GPart: End-to-End Isometric Fine-Tuning via Global Parameter Partitioning
Abstract
GPart is a parameter-efficient fine-tuning method that eliminates the low-rank bottleneck in LoRA by using an isometric partition matrix to map trainable vectors directly into full weight space, achieving superior efficiency and performance.

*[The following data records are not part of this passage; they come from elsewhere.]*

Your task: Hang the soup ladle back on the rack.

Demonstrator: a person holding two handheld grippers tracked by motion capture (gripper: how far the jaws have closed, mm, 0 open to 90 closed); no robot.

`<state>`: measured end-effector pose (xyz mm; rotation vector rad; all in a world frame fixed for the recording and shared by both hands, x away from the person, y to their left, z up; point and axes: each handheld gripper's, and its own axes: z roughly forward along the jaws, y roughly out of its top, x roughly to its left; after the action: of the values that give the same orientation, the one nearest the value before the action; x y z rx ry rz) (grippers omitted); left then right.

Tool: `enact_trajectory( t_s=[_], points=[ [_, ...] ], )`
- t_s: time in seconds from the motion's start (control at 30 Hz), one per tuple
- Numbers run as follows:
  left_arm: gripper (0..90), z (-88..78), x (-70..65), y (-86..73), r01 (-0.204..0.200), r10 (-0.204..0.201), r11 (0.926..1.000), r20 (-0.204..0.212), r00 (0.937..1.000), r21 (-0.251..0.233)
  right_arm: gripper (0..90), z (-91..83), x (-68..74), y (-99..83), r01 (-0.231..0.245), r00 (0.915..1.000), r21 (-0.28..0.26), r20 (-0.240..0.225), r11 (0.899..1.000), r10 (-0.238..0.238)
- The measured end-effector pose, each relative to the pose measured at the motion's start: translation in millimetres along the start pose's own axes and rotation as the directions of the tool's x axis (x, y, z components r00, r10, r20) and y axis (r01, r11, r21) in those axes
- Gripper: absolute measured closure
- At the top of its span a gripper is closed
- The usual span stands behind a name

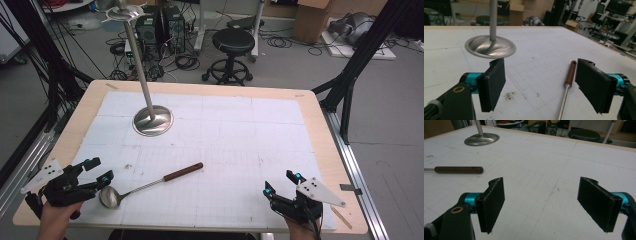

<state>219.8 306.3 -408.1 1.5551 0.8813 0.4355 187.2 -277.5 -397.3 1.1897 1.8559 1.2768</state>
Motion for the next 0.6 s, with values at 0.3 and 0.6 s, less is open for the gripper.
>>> enact_trajectory(
  t_s=[0.3, 0.6],
  points=[
    [31.3, 24.9, -12.9, 24.3, -0.095, 0.077, 0.987, 0.139, 0.9873, 0.129, 20.7, -1.8, -3.2, -0.6, -0.001, 1.0, -0.01, 0.001, 1.0, 0.001],
    [31.0, 66.7, -23.6, 38.1, -0.182, 0.111, 0.9224, 0.217, 0.9697, 0.341, 20.7, -1.5, -2.9, -0.2, -0.001, 1.0, -0.011, 0.0, 1.0, 0.001]
  ],
)
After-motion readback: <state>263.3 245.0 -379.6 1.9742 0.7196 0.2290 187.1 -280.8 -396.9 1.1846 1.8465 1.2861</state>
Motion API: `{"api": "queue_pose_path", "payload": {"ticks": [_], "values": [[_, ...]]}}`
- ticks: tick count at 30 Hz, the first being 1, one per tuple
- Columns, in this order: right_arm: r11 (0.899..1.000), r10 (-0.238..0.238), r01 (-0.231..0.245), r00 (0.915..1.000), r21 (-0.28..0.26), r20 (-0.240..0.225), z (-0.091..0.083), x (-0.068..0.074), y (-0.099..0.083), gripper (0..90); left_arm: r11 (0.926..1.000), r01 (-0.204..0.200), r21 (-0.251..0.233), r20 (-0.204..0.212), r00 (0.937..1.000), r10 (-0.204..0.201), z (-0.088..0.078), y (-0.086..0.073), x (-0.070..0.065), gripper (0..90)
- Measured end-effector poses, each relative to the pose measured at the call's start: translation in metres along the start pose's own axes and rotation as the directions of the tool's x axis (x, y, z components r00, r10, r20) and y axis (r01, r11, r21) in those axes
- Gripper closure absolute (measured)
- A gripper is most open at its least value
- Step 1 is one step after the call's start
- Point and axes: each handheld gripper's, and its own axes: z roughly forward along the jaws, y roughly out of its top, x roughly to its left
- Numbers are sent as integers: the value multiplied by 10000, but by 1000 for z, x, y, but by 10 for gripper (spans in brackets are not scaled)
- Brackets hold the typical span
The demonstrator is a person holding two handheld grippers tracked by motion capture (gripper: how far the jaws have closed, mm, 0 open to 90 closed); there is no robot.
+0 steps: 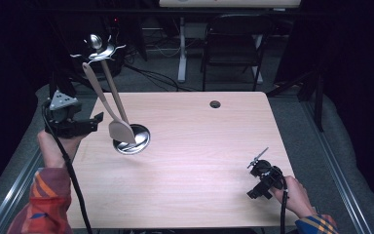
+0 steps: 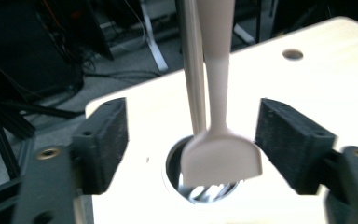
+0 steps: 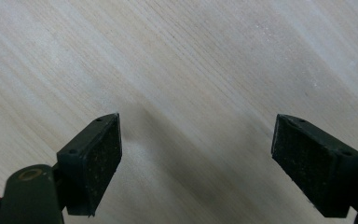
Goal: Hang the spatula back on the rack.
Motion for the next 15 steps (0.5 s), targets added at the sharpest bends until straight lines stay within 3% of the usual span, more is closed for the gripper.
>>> {"api": "queue_pose_path", "payload": {"ticks": [4,11,15], "values": [[10000,20,-20,10000,-15,-8,0,0,0,158,9983,-127,560,-9,9999,127,1,-12,-3,158],[9998,79,-79,10000,-161,21,0,0,-1,159,9921,-109,1247,-30,9999,113,0,-41,-5,144],[9998,44,-43,10000,-174,68,-1,0,-1,158,9800,-89,1987,31,10000,84,5,-63,-8,117]]}}
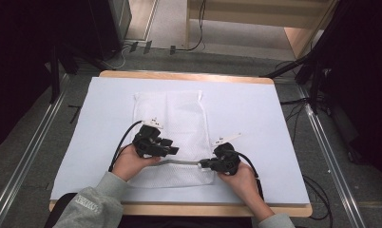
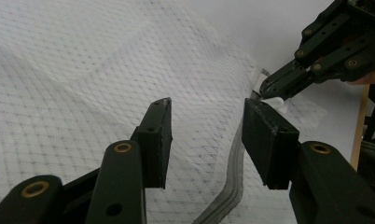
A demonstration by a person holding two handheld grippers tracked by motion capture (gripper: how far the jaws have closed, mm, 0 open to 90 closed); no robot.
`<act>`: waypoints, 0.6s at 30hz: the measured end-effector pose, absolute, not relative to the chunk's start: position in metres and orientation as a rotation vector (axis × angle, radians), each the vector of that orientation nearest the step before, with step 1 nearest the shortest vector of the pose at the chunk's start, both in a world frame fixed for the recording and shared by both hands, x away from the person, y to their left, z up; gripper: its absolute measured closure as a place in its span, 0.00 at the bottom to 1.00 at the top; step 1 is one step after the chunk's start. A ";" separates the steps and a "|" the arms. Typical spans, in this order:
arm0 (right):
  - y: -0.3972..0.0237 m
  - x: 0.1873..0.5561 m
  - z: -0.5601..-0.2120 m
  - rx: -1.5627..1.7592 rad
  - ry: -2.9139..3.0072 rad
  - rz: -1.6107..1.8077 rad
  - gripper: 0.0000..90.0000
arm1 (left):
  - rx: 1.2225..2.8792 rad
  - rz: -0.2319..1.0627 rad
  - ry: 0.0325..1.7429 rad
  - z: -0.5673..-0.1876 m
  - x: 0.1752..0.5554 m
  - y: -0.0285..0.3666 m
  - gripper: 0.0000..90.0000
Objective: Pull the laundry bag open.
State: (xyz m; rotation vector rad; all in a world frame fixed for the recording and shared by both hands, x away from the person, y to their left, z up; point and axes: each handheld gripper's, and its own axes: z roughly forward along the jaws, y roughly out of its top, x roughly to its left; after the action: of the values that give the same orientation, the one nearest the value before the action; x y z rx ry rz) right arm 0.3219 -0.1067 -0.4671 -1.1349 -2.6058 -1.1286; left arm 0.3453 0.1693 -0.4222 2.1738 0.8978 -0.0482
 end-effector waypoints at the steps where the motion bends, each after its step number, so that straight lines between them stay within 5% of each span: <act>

Low-rank adaptation (LoRA) has become the dominant paradigm for parameter-efficient fine-tuning (PEFT) of large language models (LLMs). However, its bilinear structure introduces a critical limitation: the mapping from trainable parameters to weight updates is not distance-preserving, distorting the optimization landscape. Methods that project a low-dimensional vector into LoRA's parameter space, such as Uni-LoRA, improve parameter efficiency, but the subsequent bilinear LoRA map breaks end-to-end isometry, leaving the core distance-preservation problem unresolved. We propose GPart (Global Partition fine-tuning), a highly parameter-efficient fine-tuning method which removes the low-rank bottleneck entirely. Our method uses a single isometric partition matrix to map a d-dimensional trainable vector directly into the full weight space of the model. The result is an extremely minimal fine-tuning pipeline: one random projection, end-to-end isometric, with a single clean hyperparameter (d) and storage cost of d+1 values (the trainable vector plus a random seed). GPart builds on the theoretical premise that effective fine-tuning can emerge from random low-dimensional subspaces of the full weight space, without imposing low-rank matrix structure. We empirically demonstrate the superior or comparable performance of GPart to existing PEFT methods on natural language understanding, computer vision tasks, and mathematical reasoning. Overall, GPart achieves state-of-the-art efficiency and performance by removing structural constraints, offering a straightforward and elegant path to PEFT.